**TASK BRIEF:** Reproduce the lines of the listing exactly, beginning at the top, until the line with "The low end" has been reproduced too.

**INFORMATION PROVIDED:**
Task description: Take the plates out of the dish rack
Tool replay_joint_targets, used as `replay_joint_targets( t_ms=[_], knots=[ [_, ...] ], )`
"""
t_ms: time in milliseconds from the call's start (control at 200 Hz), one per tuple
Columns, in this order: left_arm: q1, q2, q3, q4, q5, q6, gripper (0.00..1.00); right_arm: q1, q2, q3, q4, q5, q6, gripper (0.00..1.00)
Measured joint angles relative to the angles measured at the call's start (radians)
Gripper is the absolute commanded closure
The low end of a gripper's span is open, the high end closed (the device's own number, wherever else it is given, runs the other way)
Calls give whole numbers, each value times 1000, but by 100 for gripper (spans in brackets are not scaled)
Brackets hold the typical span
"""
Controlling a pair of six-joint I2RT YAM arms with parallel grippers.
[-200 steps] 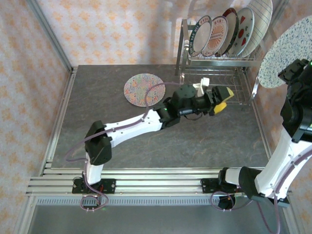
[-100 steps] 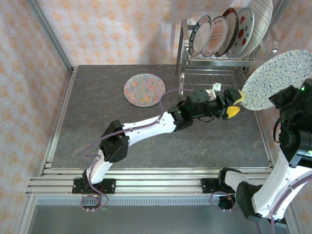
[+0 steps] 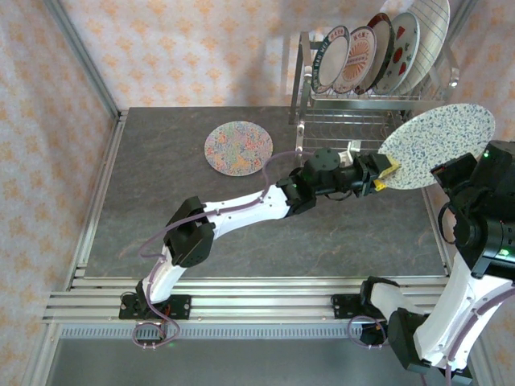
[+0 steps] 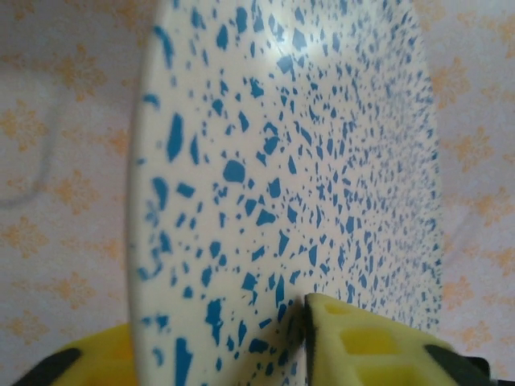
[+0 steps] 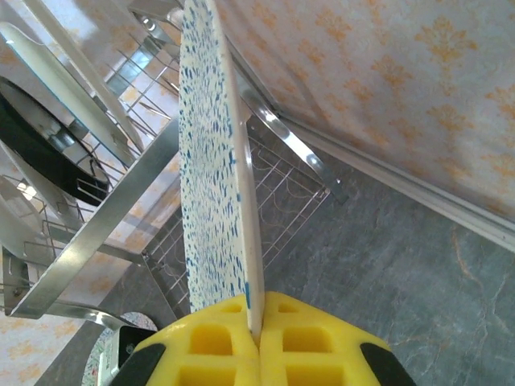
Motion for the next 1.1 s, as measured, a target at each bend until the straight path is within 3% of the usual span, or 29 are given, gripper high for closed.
replay_joint_targets(
  t_ms=[170,370,430,556,661,811,1101],
  knots=[
    [28,-21,-37,60,-3,-39,100,-4,-16,-48,-3,0,61,100],
    [47,-63,-82,70,8,-42,100,-4,-40,-86,16,-40,111,100],
    [49,-65,-90,70,21,-39,100,-4,-51,-100,16,-41,120,91],
    [62,-85,-110,56,43,3,100,-4,-71,-128,-1,-44,112,58],
    [85,-114,-143,13,66,53,100,-4,-75,-130,0,-45,104,41],
    [125,-140,-167,-53,113,127,100,-4,-76,-129,-11,-40,85,30],
    [192,-274,-211,-264,227,325,100,-4,-76,-152,-30,-116,19,26]
  ],
)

**WRITTEN REPLY:**
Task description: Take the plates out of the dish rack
Tool replay_joint_targets, used as `replay_joint_targets( t_ms=[_], knots=[ [_, ...] ], )`
"""
t_ms: time in milliseconds from the call's start (control at 200 Hz), one per tuple
Columns, in this order: left_arm: q1, q2, q3, q4, q5, q6, gripper (0.00..1.00); right_arm: q1, q2, q3, q4, q5, q6, gripper (0.00..1.00)
Measured joint angles relative to the angles measured at the call's start (radians)
Gripper is the absolute commanded closure
The low end of a gripper's span is open, the high end closed (the device's own number, wherever else it is given, runs the other way)

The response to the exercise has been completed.